▸ YOUR GOAL
Without the pictures, write out all the lines below exactly as they appear.

▸ SOURCE DATA

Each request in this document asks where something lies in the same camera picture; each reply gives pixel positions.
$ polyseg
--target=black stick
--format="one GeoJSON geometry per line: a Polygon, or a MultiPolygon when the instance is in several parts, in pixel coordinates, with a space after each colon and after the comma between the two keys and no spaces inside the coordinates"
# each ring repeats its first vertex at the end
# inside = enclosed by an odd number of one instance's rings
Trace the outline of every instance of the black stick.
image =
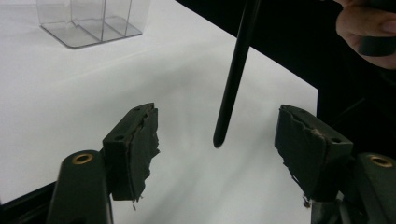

▸ EXERCISE SOLUTION
Each request in this document asks where something lies in the same camera picture; each reply gives pixel positions.
$ polyseg
--target=black stick
--format="one GeoJSON geometry per line: a Polygon, or a MultiPolygon when the instance is in several parts, in pixel coordinates, with a space after each colon and after the comma between the two keys and no spaces inside the coordinates"
# each ring repeats its first vertex at the end
# inside = enclosed by an odd number of one instance's rings
Trace the outline of every instance of the black stick.
image =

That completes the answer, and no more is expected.